Kalium permanganat. Selain sebagai antiseptik larutan kalium permanganat mempunyai sifat sebagai oksidator sehingga baik untuk membersihkan luka yang kotor. Digunakan dalam konsentrasi 1:10000, dalam bentuk kristal yang dilarutkan dalam air, yang akan memberikan warna merah jambu . Povidon iodin. Merupakan kompleks yodium dengan polivinyl pyrolidon. Bahan ini lebih disenangi karena tidak toksik dan tidak iritatif, walaupun pada beberapa orang dapat timbul alergi. Selain pada kulit dapat juga digunakan untuk selaput lendir jalan lahir. Tersedia dalam konsentrasi 1-10% dalam bentuk salep dan solosio. Alkohol. Biasanya dipakai etilalkohol atau isopropilalkohol. Sifat antiseptiknya paling besar pada konsentrasi 70%. Penggunaannya hanya dioleskan atau kompres. Pada luka sayat tidak dianjurkan karena dapat terjadi presipitasi protein jaringan sehingga akan membentuk massa bergumpal yang memungkinkan bakteri lebih mudah tumbuh. Selain itu penggunaan alkohol pada luka sayat akan menimbulkan rasa pedih dan panas. 5. ANTIPRURITUS Preparat ini merupakan obat simtomatik, digunakan hanya untuk mengurangi gejala, bukan untuk menyembuhkan. Banyak keluhan gatal yang bersumber tidak jelas sehingga memerlukan pengobatan simtomatik. Beberapa preparat antigatal yaitu: kalamin, urea, phenol, mentol dan kamfor serta antihistamin. Kalamin. Merupkan kombinasi dari seng oksida dan ferri oksida. Biasanya terdapat dalam bentuk bedak, bedak kocok, krim serta salep. Urea. Dapat bekerja sebagai antigatal karena efek hidrasi kulit dan emolient. Digunakan pada konsentrasi 2-10% pada basis krim. Sebaiknya digunakan pada kulit 11

yang utuh karena dapat menyebabkan rasa panas atau terbakar.
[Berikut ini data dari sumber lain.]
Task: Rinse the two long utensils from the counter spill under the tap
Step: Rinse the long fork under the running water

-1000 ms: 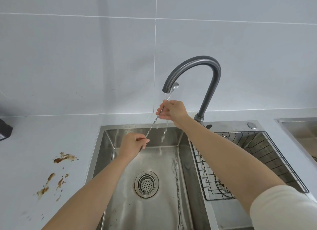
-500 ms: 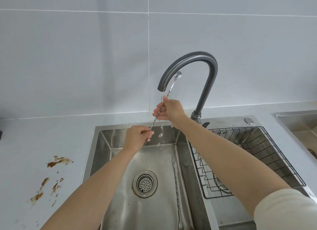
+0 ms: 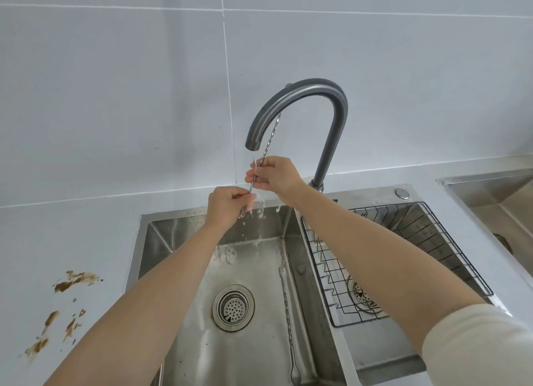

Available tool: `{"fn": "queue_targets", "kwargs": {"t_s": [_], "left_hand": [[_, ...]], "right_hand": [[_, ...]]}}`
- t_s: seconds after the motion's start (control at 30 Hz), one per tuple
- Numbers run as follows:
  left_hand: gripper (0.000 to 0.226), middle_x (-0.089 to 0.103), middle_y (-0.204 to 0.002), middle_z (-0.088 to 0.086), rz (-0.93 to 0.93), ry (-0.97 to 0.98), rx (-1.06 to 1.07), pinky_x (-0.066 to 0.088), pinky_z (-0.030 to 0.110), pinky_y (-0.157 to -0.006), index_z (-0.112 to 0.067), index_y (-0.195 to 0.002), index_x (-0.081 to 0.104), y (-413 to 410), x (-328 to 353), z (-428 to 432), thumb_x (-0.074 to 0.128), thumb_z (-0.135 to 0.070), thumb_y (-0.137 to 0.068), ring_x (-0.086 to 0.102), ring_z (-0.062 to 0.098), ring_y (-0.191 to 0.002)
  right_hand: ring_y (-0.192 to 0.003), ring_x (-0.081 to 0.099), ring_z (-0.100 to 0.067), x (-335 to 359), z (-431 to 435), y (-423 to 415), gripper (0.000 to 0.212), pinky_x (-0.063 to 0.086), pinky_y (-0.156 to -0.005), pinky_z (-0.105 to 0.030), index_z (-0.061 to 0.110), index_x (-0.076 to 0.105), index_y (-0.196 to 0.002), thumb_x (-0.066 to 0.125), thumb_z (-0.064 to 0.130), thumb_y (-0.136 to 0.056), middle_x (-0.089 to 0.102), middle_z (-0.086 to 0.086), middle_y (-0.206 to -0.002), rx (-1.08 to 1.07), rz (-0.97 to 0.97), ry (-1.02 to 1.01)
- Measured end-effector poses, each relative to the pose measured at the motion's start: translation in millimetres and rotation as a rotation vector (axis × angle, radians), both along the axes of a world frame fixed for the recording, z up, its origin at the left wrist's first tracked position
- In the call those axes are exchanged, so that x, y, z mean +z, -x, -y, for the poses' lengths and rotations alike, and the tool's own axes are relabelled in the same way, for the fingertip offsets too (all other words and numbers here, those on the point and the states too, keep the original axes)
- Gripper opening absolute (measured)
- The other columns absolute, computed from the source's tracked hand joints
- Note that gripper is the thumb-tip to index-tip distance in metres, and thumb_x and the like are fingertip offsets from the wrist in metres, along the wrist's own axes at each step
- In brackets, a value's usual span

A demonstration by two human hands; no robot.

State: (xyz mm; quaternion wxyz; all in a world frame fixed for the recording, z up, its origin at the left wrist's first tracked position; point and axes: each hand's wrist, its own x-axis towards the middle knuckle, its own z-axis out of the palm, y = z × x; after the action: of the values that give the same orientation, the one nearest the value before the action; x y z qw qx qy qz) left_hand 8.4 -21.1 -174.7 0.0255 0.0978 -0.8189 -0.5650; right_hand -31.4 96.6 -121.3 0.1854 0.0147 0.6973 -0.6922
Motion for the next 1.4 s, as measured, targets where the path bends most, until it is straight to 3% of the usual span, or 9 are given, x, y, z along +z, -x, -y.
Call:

Fenol, mentol dan kamfor. Merupakan derivat fraksi oleoresin dari tumbuhtumbuhan. Penggunaannya dengan konsentrasi 0,5-1% yang ditambahkan pada lotio atau krim dan berefek sebagai pendingin. Bila konsentrasi lebih dari 2% dapat berakibat iritasi dan nekrosis lokal, terutama bila dipakai pada kulit yang tidak utuh. Antihistamin. Walaupun antihistamin topikal tersedia dalam bentuk krim, namun perlu diingat bahwa antihistamin merupakan bahan pemeka atau sensitizer yang poten sehingga menyebabkan dermatitis kontak alergi. Oleh karena itu tidak dianjurkan penggunaannya dalam klinik.